**Requirement**
Your answer must be an exact transcription of the lines from the line with "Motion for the" through the final line of the data.

>>

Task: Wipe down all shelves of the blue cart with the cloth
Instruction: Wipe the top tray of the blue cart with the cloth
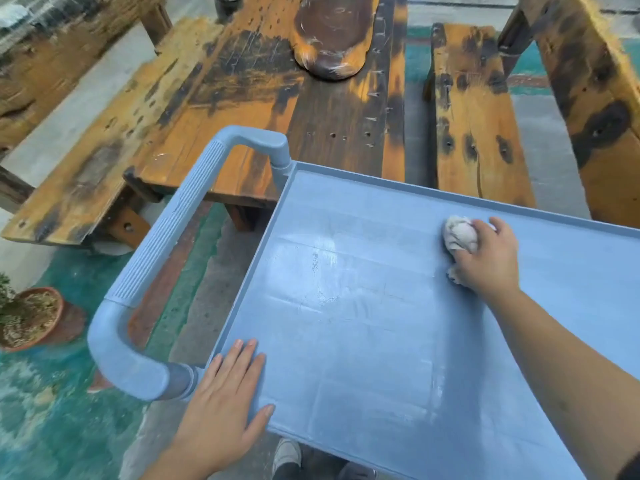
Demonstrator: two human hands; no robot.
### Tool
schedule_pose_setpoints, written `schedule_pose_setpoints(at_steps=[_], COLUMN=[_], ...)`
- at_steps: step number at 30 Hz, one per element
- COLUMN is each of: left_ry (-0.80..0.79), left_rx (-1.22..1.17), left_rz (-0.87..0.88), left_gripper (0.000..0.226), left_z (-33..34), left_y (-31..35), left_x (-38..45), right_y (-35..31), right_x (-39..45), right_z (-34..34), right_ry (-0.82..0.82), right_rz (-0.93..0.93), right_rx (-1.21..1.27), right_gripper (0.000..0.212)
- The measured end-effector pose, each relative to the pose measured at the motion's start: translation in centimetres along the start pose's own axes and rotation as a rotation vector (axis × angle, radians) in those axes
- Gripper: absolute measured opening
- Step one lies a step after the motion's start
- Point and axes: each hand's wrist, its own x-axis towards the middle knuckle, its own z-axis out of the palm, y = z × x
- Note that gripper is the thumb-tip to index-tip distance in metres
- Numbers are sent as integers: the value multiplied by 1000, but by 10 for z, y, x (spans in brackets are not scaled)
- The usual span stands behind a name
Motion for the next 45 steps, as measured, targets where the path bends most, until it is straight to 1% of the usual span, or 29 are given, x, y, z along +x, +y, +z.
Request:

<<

**Answer for this exercise**
Motion for the next 45 steps, as measured, targets where the path bends most, until it is straight to 1% of the usual span, or 29 are given, x, y, z along +x, +y, +z.
Request:

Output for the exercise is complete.